• Jaguar is canning five models this year, leaving only the F-Pace SUV to carry the entire brand.
  • JLR’s CEO described the XE, XF sedan and wagon, F-Type and I-Pace EV as delivering “close to zero profitability,” Auto News reports.
  • Jaguar is preparing to introduce a new lineup of all-electric cars starting next year.

Jaguar showrooms will offer about as much choice as a prison canteen later this year when the Brit carmaker massacres every car in its lineup bar one. By the tail end of 2024 the F-Pace SUV will be the only Jaguar on sale, and its reprieve will be short-lived.

The XE sedan, XF sedan and wagon, F-Type sports car, E-Pace SUV and even the I-Pace electric crossover are all getting the bullet as Jaguar clears the decks in preparation for the introduction of a new generation of all-electric cars and SUVs, Auto News reports.

Related: Jaguar To Show Off Next-Gen EV This Year, Will Be A GT Model

Ironically, reducing its range from six vehicles to just one could actually improve the automaker’s profit margins.

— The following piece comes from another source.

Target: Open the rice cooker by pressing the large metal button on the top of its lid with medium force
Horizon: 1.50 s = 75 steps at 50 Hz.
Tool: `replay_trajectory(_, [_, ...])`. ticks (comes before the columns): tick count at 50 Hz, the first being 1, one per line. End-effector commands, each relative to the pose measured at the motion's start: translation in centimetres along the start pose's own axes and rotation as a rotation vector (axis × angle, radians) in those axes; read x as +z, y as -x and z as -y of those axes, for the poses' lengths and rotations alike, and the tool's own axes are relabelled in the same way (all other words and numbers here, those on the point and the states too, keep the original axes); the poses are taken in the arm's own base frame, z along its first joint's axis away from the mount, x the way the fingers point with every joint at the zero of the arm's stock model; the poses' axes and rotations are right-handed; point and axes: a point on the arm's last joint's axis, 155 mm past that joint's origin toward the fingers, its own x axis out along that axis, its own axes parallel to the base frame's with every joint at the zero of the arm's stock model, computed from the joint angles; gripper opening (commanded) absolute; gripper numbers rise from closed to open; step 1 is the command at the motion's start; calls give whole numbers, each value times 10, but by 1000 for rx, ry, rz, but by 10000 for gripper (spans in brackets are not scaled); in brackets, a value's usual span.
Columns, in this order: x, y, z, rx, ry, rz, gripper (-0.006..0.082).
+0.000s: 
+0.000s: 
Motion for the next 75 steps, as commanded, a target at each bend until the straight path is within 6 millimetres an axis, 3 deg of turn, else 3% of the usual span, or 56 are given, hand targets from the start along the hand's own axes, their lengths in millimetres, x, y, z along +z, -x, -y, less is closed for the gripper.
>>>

JLR CEO Adrian Mardell described the death-row cars as delivering “close to zero profitability.”

Jaguar sold just 15,324 cars in the previous financial quarter (compared with almost 96,000 Land Rovers) and the F-Pace, which achieves higher retail prices than its other models, was responsible for a third of those Jag sales.

“We are eliminating five products, all lower value,” Mardell told investors. “None of those are vehicles on which we made any money, so we are replacing them with new vehicles on newly designed architectures.”

 Jaguar To Kill Five Low-Profit Models This Year, Only F-Pace Temporarily Survives
Even the electric I-Pace is getting cut in Jaguar’s range cull

The first of three new EVs built on the next-generation Jaguar Electrified Architecture (JEA) is due to launch in 2025, but Jaguar will whet our appetites by debuting a concept car in the US before the end of this year.

Jaguar’s push upmarket brings the curtain down on a 25-year-long period in which it tried and failed to replicate the premium, but high volume, success of BMW. Though cars like the XF were good to drive, they never troubled their German rivals in the sales charts.

The brand’s decision to drop the E-Pace and I-Pace comes at a bad time for Magna Steyr, the Austrian company contracted to build both models, Auto News notes. Magna was also building the Ocean SUV for Fisker until the startup hit the skids earlier this year.